START Data for this task
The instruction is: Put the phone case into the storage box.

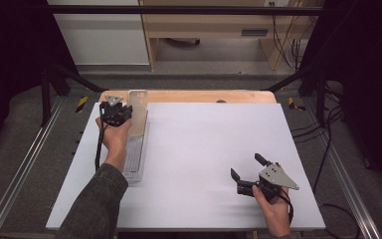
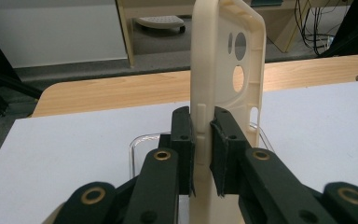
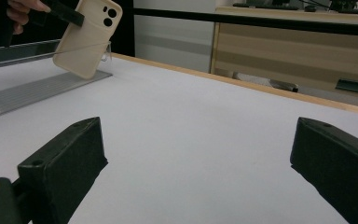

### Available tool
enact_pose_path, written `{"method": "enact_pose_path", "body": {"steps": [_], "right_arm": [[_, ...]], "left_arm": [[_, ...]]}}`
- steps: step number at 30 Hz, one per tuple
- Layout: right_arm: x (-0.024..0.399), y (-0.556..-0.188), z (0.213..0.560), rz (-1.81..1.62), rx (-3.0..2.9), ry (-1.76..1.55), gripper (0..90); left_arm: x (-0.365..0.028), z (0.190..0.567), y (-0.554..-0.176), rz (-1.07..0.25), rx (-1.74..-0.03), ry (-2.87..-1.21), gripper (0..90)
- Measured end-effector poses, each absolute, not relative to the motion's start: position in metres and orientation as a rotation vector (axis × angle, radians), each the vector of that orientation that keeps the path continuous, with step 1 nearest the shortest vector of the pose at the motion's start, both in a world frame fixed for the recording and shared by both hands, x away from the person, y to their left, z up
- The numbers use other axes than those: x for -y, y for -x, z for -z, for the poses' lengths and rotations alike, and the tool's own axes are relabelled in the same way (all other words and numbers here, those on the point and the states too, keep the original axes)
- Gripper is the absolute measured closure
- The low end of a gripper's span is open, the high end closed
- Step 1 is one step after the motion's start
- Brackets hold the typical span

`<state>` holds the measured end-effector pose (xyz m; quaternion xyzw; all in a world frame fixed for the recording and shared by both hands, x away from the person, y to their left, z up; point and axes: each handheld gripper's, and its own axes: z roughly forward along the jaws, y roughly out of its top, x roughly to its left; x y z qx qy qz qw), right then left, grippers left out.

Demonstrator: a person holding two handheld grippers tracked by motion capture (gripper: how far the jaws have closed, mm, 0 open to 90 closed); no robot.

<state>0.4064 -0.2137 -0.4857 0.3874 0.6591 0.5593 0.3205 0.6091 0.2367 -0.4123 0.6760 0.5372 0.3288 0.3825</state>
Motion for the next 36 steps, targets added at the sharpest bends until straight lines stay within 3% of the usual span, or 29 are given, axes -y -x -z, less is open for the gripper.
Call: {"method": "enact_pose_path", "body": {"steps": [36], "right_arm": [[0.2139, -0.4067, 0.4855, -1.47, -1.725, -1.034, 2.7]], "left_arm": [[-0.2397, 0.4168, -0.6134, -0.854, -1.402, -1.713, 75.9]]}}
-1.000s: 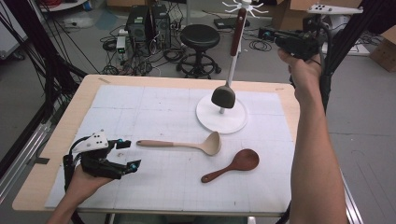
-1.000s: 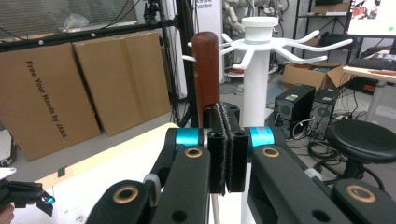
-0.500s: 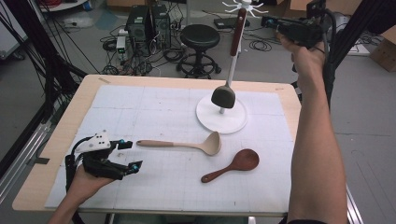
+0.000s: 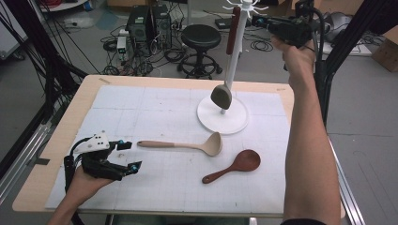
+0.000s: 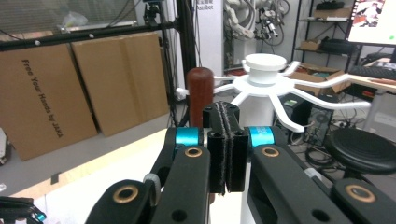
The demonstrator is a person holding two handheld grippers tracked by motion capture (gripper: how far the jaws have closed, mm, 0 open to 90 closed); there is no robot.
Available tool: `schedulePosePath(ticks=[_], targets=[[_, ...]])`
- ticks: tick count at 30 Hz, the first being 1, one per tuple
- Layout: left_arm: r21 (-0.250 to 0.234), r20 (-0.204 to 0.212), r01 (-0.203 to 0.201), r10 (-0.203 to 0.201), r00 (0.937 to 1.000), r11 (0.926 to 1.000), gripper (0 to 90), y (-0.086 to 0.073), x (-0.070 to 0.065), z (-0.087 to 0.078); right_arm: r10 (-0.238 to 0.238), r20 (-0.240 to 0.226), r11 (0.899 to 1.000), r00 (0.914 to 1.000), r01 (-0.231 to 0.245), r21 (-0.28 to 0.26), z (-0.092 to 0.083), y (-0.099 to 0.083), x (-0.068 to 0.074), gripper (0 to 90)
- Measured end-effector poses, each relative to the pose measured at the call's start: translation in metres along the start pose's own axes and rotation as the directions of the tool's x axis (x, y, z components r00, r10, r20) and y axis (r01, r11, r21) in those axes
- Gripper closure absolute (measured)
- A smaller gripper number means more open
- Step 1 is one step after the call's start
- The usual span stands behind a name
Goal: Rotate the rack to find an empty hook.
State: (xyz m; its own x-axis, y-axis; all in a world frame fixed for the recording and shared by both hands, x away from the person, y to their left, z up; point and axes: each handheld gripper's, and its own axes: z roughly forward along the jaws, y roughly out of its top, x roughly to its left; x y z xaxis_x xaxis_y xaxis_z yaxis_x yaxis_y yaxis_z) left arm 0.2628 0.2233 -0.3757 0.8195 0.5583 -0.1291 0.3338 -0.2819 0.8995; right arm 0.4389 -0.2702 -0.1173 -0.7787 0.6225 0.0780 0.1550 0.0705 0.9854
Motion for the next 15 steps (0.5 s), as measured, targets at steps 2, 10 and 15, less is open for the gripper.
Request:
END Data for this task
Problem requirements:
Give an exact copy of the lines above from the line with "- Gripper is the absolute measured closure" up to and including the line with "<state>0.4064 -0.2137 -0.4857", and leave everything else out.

Solution:
- Gripper is the absolute measured closure
- The low end of a gripper's span is open, the high end closed
- Step 1 is one step after the motion's start
- Brackets hold the typical span

`<state>` holds the measured end-effector pose (xyz m; quaternion xyzw; all in a world frame fixed for the recording and shared by both hands, x away from the person, y to their left, z up; point and axes: each handheld gripper's, and its own axes: z roughly forward along the jaws, y roughly out of its top, x roughly to its left; x y z qx qy qz qw), right then left, grippers left out.

Demonstrator: a person holding two handheld grippers tracked by motion capture (gripper: how far the jaws have closed, mm, 0 open to 90 closed); no robot.

<state>0.4064 -0.2137 -0.4857 0.3874 0.6591 0.5593 0.3205 0.6091 0.2367 -0.4123 0.6760 0.5372 0.3288 0.3825</state>

The answer requires no further additions.